### ACTIVITY
Search the material below for the word "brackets". Copy every line where it is found.
======== DATASET CONTENT ========
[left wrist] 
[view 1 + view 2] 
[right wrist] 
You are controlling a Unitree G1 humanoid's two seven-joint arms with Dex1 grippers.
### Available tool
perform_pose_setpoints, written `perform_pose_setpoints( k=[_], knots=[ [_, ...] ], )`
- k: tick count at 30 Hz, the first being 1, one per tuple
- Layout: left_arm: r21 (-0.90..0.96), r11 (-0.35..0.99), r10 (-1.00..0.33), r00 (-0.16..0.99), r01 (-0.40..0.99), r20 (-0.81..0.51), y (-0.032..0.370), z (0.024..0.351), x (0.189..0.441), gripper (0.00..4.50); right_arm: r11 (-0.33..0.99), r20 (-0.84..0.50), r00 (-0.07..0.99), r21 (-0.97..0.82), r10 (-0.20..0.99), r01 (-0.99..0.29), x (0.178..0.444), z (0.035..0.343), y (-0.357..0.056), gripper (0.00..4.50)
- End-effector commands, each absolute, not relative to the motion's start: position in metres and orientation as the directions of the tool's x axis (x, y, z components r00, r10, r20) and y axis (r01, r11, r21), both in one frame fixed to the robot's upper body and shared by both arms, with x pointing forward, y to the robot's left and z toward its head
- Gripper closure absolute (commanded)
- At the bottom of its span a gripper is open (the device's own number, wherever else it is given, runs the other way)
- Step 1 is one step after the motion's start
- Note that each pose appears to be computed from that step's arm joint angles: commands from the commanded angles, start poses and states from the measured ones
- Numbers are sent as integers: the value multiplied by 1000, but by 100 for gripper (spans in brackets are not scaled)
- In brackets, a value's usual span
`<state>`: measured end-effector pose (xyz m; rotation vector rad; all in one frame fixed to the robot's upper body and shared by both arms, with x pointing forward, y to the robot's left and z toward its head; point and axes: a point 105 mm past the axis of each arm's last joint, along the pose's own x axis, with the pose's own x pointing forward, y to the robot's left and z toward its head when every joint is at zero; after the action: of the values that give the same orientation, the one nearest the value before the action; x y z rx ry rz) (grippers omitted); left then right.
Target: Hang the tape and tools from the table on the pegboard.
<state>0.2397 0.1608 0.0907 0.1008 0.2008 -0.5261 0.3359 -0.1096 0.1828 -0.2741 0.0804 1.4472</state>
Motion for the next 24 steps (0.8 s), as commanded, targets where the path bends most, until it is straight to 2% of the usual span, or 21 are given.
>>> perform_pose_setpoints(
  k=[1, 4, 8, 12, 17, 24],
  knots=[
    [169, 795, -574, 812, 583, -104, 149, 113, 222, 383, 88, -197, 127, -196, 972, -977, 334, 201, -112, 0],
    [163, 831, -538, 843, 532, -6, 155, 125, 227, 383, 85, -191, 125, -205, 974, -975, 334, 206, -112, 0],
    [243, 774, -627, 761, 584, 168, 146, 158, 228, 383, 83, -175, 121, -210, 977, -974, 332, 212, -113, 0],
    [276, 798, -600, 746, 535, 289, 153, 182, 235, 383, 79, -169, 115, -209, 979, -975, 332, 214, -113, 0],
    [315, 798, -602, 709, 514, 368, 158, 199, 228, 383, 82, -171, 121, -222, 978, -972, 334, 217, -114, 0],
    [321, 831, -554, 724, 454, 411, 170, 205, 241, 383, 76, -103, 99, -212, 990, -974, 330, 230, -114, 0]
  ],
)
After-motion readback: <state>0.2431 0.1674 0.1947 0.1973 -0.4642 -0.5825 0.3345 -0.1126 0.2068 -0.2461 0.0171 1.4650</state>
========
### ANSWER TO THIS TASK
- Numbers are sent as integers: the value multiplied by 1000, but by 100 for gripper (spans in brackets are not scaled)
- In brackets, a value's usual span

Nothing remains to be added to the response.